**Requirement**:
Every line from the beginning of the data through the line containing "Query: black cable" should be reproduced exactly, and no further lines should be output.

**Records contained in a dataset**:
=== Begin Enclosure ===

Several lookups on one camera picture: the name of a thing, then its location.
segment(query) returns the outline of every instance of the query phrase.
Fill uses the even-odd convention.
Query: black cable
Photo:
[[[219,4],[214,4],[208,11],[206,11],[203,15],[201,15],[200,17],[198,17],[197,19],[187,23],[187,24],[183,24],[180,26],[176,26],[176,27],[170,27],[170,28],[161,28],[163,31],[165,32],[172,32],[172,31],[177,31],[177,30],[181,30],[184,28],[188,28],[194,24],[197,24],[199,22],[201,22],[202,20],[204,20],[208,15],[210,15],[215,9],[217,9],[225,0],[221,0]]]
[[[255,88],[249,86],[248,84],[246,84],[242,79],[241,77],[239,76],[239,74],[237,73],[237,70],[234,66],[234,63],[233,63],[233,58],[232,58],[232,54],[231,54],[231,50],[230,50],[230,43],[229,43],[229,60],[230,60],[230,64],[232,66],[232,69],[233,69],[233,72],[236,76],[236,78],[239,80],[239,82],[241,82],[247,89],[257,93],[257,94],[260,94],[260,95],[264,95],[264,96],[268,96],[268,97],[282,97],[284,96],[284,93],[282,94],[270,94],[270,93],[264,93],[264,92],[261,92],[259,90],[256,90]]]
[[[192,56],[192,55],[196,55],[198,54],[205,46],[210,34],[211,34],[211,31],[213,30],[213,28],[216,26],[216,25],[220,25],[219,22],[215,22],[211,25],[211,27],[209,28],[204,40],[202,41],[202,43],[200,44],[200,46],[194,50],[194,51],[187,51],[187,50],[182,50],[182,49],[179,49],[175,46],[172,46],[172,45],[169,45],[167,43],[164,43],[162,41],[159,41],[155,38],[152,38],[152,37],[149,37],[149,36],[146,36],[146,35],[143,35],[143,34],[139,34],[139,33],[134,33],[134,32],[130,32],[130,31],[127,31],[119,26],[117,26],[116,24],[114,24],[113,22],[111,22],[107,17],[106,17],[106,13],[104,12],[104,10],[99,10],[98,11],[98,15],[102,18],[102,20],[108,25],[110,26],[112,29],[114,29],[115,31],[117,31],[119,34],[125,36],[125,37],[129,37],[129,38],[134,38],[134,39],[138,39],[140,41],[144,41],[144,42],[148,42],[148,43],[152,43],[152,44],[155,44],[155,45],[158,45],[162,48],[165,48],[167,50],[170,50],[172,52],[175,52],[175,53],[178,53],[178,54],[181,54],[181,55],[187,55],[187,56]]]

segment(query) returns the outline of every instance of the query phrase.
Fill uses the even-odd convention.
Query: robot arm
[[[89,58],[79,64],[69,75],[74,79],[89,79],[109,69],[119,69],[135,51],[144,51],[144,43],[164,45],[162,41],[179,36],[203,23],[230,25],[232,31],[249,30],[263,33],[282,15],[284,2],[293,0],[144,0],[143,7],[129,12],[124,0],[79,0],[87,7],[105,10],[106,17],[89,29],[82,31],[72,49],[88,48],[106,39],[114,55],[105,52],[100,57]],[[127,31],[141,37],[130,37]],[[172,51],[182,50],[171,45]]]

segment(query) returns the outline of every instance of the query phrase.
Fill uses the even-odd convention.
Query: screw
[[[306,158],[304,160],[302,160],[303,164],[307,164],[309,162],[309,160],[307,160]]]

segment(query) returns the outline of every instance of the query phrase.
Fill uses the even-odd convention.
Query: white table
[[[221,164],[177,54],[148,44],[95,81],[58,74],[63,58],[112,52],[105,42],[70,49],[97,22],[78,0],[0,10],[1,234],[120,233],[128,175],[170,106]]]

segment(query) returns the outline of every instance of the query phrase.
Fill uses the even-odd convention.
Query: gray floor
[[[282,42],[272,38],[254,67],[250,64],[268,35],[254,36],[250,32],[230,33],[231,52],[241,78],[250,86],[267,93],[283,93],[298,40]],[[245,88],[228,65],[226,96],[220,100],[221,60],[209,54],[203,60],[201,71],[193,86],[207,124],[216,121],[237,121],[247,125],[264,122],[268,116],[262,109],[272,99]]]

=== End Enclosure ===

**Exercise output**:
Several lookups on one camera picture: the name of a thing, then its location.
segment(query) returns the outline of every instance of the query phrase.
Fill uses the even-odd convention.
Query: black cable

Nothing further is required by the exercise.